A vast resource of essential metals – nickel, copper, cobalt and manganese – are contained in poly-metallic nodules that sit four to five miles deep on the ocean floor in the Clarion-Clipperton Zone (CCZ) of the Pacific Ocean. Global demand for these metals, which are essential components of the batteries that power electric cars and other technologies, is predicted to skyrocket.
Using nodules obtained from a recent expedition to the CCZ, PGW and its onshore partner’s, replicated the calcination and smelting processes that were initially developed in the 1970s and obtained an iron-rich alloy nugget containing high recoveries of the pay metals nickel, copper and cobalt. A manganese silicate product, attractive as feed for the manganese-alloy industry, was also produced. The company is doing further test work and engineering that will lead to a pilot plant project next year to demonstrate the metallurgical flow sheet at scale to produce nickel & cobalt sulfate and copper cathode products with zero solid waste.
As Beijing seeks to shore up its dominance as a global metals supplier, state governed mining companies are funding research to build vessels equipped with diggers to trawl the watery depths for precious minerals and metal deposits. Deep-sea mining begun off the coast of Papua New Guinea in early-2019, the technologies used were the first of their kind.
Its development highlights how China is increasingly turning to the ocean to secure control of resources to fuel its high-tech electronics industry. Modern technological innovations have made deep-sea mining is a much more realisable feat than it was years ago.

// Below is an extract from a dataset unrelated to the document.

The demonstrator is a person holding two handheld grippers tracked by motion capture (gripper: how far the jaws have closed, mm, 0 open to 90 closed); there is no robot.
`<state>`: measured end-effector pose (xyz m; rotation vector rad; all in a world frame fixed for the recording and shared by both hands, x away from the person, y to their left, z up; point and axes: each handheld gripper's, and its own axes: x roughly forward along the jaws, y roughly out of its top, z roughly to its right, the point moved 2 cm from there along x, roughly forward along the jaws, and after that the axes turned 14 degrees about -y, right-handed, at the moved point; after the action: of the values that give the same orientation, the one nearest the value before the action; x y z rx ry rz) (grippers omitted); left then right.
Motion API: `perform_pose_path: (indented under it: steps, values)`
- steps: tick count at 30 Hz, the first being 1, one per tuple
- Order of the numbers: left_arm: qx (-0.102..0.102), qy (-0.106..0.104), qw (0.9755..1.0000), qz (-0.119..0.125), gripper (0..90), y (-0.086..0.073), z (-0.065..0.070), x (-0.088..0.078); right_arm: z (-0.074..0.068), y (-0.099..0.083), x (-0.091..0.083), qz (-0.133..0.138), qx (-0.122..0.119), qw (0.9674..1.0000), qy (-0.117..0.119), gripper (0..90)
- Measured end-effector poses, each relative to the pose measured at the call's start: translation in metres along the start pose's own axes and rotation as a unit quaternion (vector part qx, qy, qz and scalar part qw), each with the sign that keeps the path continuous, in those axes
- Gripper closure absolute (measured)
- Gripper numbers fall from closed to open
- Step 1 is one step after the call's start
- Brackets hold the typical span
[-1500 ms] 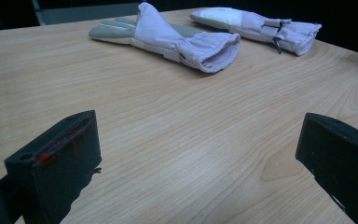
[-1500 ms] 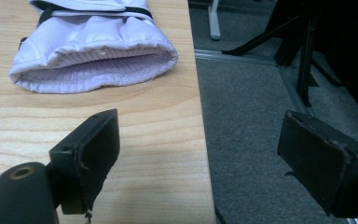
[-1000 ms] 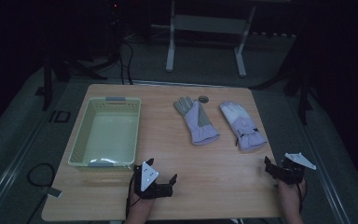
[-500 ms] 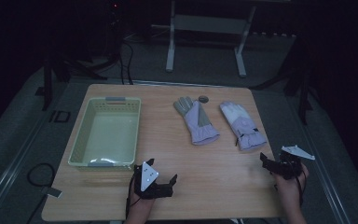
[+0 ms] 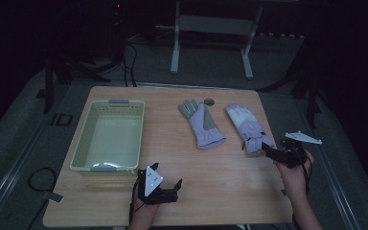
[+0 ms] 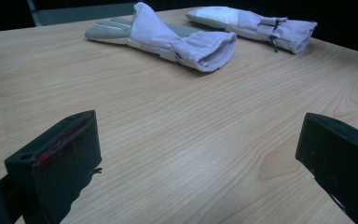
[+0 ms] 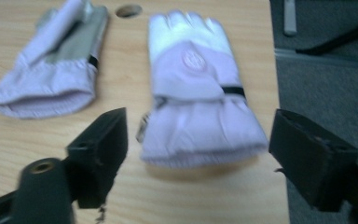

China supplies 95 per cent of the world’s rare earth – metals used in making nearly all today’s electronics products.
But global demand for green-tech products such as wind turbines and solar panels, which depend on rare earth metals, may outstrip even China’s land-based supply.
A series of volcanic fissures between tectonic plates – the “ring of fire” – allowed fantastically shaped deposits containing high concentrations of precious elements to form along the Pacific seabed.